Jing Tai Lan (the Chinese for cloisonné) is a unique form of art with the combination of sculpture, painting, copper smithing and porcelain making. “Jing Tai” being the name of a Ming Dynasty emperor during whose reign mass production of such articles began. And “Lan” means blue, which is the background color of Jing Tai Lan in most cases. Cloisonné enamel techniques were brought from Persia into China’s Yunnan Province during the Yuan Dynasty. These were improved during the Ming Dynasty by incorporating them with some of the traditional techniques for metal inlaying and porcelain making, which eventually gave birth to a new kind of cloisonné called Jing Tai Lan.

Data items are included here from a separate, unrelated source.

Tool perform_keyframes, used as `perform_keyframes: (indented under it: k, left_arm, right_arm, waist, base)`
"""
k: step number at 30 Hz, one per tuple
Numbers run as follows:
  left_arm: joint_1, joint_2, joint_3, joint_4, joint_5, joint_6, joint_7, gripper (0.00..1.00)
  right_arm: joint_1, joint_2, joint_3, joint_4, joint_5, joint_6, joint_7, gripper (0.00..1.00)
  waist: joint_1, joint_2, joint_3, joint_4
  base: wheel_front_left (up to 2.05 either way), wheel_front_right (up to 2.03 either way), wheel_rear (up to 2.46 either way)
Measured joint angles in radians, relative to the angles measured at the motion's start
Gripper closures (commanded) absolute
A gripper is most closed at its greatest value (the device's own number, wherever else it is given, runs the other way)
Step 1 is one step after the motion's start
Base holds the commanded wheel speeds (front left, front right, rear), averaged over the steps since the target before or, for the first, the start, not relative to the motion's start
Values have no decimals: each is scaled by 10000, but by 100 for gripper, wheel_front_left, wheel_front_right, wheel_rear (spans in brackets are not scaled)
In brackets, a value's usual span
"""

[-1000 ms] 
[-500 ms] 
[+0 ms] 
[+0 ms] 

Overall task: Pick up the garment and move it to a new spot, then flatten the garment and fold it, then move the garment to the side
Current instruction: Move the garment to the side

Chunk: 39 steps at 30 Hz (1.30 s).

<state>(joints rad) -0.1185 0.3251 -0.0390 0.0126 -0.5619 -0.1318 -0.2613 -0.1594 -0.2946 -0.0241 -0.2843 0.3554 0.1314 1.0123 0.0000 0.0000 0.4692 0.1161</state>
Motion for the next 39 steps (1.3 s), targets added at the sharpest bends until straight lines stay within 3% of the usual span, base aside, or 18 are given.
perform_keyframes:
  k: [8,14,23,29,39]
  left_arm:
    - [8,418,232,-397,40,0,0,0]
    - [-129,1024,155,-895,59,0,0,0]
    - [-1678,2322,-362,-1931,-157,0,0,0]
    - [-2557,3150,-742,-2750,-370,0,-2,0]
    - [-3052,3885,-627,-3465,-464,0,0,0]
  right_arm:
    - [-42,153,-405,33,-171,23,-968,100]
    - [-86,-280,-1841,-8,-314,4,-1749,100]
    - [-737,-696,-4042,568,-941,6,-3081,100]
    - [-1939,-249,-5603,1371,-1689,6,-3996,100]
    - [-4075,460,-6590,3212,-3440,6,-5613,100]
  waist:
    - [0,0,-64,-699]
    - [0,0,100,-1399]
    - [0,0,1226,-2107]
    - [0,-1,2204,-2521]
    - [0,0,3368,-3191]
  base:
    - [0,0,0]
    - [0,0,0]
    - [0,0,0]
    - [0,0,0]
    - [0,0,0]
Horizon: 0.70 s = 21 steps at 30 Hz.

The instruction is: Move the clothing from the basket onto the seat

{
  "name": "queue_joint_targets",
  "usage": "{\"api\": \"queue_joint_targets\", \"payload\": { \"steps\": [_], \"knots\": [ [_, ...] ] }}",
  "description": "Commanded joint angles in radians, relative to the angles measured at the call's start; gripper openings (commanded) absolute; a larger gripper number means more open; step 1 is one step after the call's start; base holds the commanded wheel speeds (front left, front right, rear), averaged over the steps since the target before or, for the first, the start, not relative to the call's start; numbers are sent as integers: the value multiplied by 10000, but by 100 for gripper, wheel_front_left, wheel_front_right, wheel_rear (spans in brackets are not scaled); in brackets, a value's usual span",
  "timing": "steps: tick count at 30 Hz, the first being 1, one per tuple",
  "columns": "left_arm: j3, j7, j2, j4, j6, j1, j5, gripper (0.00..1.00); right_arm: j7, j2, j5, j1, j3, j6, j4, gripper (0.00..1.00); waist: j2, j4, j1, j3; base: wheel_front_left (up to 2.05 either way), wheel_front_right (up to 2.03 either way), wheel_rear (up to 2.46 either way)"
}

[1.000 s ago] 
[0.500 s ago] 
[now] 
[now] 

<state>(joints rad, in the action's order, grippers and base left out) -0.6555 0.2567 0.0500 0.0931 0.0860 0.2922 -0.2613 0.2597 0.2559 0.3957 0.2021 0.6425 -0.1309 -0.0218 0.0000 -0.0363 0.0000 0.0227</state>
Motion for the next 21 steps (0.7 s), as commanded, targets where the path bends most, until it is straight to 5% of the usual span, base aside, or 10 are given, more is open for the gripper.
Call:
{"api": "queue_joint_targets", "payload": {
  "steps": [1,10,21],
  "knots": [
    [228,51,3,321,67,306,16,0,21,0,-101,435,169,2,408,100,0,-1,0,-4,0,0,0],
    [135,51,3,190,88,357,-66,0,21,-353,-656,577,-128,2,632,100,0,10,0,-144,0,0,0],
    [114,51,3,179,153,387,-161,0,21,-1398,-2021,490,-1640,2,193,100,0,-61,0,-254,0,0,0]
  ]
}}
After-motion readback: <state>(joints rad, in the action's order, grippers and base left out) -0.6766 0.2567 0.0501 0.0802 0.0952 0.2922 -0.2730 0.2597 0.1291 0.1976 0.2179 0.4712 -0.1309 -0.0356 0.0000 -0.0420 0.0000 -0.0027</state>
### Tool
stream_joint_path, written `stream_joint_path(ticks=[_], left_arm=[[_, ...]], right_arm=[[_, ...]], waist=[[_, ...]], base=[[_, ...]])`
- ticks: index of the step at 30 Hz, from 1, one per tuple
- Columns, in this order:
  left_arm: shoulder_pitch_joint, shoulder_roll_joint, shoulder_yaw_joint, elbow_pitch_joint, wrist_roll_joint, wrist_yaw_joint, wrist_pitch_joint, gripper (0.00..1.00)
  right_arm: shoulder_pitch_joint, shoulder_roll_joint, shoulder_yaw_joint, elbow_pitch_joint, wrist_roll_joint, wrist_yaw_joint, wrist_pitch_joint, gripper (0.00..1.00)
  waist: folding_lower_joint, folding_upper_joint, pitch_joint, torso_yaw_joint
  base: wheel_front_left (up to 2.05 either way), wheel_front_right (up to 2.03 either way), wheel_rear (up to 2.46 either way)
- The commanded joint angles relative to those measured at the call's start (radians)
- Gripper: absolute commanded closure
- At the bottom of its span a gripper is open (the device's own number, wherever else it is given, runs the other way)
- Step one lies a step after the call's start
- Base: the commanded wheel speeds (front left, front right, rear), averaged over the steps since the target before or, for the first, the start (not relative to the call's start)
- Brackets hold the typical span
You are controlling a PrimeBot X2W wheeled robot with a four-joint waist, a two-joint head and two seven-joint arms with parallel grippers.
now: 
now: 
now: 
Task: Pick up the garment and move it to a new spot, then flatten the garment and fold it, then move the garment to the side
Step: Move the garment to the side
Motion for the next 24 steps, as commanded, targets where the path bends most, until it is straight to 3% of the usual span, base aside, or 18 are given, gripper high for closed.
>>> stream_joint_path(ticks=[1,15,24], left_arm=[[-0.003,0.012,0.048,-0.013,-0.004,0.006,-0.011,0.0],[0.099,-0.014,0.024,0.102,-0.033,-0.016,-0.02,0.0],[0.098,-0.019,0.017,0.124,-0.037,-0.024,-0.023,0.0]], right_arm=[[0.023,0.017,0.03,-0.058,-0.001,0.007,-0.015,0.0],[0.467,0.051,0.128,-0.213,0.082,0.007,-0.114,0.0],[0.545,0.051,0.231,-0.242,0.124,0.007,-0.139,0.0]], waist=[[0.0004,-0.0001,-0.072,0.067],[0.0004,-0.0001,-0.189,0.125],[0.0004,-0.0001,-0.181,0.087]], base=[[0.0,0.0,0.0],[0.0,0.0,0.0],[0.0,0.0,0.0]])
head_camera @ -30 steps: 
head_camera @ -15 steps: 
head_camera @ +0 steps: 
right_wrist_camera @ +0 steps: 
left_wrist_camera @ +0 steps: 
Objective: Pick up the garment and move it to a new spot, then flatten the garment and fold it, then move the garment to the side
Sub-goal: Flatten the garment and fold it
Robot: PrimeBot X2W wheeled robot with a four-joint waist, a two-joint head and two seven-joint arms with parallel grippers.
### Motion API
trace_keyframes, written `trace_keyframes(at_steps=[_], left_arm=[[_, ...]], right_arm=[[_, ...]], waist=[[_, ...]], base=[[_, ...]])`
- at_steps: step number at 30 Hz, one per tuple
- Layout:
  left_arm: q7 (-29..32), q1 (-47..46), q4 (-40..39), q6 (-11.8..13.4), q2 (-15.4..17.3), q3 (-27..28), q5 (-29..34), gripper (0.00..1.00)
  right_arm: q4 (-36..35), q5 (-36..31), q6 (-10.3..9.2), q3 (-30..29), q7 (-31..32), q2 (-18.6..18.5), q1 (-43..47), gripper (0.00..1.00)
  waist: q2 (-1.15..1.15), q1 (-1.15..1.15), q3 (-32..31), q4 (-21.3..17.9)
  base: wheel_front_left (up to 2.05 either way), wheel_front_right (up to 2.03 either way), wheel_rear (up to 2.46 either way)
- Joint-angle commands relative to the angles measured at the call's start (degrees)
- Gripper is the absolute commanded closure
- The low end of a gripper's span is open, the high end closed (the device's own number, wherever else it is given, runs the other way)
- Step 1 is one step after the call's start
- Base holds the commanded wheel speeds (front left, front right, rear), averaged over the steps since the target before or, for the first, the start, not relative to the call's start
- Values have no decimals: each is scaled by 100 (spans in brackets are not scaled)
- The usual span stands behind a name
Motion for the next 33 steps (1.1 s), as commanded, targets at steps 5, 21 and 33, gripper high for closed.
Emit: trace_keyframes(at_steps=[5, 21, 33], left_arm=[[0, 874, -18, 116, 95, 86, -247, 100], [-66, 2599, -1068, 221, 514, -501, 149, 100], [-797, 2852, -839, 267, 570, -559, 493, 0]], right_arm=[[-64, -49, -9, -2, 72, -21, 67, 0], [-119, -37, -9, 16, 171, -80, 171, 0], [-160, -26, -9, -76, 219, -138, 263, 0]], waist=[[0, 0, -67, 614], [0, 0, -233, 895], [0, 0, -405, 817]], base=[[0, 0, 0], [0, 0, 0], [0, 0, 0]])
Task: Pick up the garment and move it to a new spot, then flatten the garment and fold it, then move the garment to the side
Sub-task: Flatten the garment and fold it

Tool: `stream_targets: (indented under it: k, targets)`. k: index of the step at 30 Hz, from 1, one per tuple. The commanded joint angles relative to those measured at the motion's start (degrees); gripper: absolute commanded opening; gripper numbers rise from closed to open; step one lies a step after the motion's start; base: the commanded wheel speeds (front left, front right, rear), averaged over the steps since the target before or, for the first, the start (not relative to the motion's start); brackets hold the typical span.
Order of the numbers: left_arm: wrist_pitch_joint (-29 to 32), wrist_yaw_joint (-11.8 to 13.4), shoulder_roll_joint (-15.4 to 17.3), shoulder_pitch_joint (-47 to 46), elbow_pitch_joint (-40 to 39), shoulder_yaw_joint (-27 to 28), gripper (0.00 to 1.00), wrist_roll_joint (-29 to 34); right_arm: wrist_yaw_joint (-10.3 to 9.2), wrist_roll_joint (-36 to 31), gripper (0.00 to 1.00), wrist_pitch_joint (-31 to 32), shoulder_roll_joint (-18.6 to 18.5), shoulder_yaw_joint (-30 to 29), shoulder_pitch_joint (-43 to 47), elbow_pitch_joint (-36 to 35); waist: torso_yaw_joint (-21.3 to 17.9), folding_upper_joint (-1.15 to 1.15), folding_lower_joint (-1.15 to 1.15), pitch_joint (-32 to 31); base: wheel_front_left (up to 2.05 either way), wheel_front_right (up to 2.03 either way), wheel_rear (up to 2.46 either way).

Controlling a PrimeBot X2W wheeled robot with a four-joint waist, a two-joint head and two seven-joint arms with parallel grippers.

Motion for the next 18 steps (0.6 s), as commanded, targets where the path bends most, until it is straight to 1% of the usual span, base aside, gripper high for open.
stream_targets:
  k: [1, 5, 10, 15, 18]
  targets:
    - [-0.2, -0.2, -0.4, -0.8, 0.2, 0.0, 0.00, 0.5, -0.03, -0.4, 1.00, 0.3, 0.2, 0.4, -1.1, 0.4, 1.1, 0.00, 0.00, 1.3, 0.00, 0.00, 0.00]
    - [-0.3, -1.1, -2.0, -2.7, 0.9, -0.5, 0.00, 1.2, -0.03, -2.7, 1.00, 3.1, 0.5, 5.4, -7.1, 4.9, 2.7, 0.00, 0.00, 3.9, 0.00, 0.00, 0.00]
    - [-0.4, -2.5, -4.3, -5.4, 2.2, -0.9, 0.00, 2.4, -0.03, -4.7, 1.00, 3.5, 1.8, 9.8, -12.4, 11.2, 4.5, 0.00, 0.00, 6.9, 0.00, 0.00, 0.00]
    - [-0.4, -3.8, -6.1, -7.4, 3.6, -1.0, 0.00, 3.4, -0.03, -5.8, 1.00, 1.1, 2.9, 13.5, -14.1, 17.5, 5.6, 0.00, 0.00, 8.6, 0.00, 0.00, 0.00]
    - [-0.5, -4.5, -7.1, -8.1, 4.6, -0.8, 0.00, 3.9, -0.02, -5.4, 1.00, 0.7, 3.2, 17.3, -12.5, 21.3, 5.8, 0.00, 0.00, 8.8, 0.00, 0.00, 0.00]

The making of Jing Tai Lan requires rather elaborate and complicated processes. To produce a Jing Tai Lan or Chinese cloisonné vase, for example, the workman needs to produce the copper roughcast at first. This is to form copper pieces into various shapes with a hammer according to a design, joining them under high temperature. The second step is filigree welding, in which the workman pinches and curves copper filigree into delicate flower patterns, pasting them onto the copper molds. This is also the most challenging step of the procedure, heating to 900 degrees centigrade, firms the metal. In the third step, the workman inlays the empty space with enamel. They have to fuse powdery glaze in the smelter at 800 degrees centigrade, then take the object out and repeat the process three or four times until its surface becomes smooth. Then the fourth step comes to surface polishing, in which the workman will carefully polish the article three times with grit or charcoal to make the surface smooth. The last step is gilding. This time the workman will do acid pickling, and finally the fluid gold adds elegance and civility to the article.


If all the steps go well, the finished product will be elegant with a crystal or deep blue background and dazzling with red, green, yellow and white enamel that throws the golden yellow decorative patterns in sharp relief. That’s why Jing Tai Lan articles are magnificent colorful and shinning, with pretty high value of appreciation and collection.



Jing Tai Lan art crafts could be large – for example, a Tibetan-style pagoda in the Palace Museum collection is 2.3 meters tall. Meanwhile, there are also small things like jewel cases and toothpick holders, which are available in souvenir shops across the country. Jing Tai Lan articles have been popular all the time, and are still in mass production. Generally speaking, those produced during the Ming Dynasty have relatively heavy roughcasts, and are relatively simple in design. Those produced during the early Qing period, however, seem to be a bit too polished due to an over stress on their elegance. In comparison, those of the late Qing period are markedly crude in workmanship and superfluous in style.